◆ **Exercise brief**
The required answer is the count of lines in the records that contain "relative", with no other text.

▬▬▬

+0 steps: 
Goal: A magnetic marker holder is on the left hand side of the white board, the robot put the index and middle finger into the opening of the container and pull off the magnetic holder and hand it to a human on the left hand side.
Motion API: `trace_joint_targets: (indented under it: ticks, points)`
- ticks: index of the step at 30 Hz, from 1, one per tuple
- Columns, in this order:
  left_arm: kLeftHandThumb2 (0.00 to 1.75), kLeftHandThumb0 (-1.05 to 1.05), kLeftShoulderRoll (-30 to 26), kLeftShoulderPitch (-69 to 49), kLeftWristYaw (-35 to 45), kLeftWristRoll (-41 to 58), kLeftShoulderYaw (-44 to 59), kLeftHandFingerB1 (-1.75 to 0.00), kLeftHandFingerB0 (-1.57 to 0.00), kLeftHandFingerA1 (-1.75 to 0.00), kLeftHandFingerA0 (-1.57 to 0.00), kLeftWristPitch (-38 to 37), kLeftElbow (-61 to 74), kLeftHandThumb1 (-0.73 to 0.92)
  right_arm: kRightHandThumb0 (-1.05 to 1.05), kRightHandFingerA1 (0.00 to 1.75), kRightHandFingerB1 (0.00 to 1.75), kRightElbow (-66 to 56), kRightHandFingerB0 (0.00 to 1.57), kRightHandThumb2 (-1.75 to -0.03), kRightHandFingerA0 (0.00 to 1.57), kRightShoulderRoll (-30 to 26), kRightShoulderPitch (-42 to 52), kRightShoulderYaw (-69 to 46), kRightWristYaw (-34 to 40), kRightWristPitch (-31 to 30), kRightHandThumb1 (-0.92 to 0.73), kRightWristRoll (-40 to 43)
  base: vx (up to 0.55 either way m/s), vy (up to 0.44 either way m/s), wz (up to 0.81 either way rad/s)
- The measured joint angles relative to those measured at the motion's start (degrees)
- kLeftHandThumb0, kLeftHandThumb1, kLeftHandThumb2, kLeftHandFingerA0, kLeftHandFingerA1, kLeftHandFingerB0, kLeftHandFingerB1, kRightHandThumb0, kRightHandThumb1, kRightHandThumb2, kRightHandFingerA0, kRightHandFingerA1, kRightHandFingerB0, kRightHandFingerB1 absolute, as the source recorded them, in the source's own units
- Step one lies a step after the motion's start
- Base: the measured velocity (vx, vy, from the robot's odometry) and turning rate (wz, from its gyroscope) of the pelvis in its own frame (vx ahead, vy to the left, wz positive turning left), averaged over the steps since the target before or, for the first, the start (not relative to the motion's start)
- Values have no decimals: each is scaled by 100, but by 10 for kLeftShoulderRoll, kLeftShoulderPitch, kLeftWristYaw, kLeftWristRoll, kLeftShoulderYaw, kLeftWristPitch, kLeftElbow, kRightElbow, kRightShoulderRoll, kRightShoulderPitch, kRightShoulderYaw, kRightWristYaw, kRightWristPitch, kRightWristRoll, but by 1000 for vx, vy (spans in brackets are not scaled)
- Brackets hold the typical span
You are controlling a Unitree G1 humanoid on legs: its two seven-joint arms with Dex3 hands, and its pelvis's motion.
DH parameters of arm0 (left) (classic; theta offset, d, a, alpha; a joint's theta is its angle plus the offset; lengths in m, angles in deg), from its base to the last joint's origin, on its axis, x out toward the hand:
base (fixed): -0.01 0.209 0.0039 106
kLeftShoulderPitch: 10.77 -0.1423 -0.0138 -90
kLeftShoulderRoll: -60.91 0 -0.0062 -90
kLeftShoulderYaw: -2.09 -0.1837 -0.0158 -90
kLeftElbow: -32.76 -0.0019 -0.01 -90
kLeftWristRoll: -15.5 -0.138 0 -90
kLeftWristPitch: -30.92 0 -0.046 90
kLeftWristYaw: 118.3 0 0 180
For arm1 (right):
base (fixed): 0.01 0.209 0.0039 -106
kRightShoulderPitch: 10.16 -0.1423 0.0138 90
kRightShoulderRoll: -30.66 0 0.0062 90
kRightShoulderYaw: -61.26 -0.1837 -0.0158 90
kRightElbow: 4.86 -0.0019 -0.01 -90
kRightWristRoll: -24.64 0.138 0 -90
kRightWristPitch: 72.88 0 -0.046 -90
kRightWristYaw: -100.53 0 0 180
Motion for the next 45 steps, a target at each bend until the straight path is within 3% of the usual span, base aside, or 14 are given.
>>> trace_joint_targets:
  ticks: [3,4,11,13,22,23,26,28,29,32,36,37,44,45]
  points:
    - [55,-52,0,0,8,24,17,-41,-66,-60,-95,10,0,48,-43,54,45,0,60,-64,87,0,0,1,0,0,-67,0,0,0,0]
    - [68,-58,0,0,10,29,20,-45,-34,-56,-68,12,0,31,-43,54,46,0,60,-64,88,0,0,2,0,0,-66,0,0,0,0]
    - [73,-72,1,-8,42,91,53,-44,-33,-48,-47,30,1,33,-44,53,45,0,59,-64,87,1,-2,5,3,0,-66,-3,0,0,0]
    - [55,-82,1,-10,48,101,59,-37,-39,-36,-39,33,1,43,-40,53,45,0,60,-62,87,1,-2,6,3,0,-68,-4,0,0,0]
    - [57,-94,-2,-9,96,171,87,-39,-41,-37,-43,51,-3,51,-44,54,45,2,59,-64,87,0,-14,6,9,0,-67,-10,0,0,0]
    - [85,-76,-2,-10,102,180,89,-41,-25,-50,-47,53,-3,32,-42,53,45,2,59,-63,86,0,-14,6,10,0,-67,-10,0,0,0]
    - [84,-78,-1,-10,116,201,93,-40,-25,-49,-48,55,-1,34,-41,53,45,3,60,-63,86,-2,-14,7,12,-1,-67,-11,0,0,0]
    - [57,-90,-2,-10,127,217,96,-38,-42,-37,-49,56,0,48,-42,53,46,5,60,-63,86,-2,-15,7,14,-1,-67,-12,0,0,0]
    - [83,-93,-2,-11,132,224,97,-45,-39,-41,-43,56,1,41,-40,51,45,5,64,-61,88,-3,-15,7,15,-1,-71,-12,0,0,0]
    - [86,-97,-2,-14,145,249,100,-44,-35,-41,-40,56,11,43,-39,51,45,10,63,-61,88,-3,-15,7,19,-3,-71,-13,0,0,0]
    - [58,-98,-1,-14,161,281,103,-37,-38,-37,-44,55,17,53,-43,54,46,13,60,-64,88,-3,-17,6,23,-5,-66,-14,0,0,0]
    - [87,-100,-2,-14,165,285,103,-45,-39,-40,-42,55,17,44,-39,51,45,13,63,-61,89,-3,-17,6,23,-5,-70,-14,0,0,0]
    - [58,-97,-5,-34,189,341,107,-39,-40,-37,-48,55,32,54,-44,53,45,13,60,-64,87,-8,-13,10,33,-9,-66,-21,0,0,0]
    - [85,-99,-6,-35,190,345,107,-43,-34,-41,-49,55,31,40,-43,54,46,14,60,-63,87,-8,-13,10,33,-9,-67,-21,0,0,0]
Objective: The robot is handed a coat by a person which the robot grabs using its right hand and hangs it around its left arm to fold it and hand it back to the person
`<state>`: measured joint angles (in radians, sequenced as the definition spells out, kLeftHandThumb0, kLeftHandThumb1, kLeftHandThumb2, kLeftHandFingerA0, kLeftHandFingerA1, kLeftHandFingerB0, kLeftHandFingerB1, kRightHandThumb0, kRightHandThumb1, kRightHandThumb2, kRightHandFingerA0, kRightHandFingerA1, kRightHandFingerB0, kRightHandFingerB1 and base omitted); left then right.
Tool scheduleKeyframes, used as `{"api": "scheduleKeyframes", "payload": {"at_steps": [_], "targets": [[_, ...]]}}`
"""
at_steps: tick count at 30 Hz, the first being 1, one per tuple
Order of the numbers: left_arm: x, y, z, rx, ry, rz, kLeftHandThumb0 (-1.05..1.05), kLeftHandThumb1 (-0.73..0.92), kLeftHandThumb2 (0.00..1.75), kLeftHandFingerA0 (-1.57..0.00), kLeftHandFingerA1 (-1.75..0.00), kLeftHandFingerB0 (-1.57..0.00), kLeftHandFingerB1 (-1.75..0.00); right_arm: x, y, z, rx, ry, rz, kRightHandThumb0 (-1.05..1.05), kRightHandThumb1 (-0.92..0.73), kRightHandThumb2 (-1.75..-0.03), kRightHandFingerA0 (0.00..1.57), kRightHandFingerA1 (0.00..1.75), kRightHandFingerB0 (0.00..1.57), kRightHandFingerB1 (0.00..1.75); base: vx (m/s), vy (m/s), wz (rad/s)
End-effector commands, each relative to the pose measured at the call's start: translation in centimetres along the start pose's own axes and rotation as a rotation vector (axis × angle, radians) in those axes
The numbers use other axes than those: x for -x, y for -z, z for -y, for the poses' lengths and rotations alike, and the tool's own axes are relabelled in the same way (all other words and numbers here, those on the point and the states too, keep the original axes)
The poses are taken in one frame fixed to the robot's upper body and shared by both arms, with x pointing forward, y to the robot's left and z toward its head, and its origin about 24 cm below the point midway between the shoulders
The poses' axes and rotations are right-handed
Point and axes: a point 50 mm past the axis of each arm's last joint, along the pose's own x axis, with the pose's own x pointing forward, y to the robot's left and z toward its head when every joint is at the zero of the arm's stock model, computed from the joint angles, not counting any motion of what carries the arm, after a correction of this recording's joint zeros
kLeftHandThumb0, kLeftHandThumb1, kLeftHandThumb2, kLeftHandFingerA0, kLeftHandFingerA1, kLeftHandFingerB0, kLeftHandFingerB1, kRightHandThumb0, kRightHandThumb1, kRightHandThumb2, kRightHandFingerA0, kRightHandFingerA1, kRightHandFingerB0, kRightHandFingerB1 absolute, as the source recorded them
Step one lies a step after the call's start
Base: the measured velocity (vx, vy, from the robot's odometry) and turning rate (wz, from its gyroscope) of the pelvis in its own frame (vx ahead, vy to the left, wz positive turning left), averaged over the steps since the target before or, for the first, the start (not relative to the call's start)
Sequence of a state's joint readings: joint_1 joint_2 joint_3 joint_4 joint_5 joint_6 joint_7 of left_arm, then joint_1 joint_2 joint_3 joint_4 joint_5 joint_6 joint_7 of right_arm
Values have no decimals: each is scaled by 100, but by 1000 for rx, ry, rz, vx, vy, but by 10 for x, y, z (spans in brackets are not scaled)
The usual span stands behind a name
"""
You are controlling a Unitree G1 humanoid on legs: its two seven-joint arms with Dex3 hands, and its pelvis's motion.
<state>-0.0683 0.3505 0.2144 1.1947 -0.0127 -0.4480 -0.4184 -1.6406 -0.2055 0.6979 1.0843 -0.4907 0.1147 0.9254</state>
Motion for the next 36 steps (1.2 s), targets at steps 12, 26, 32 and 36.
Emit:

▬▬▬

◆ **Written answer**
4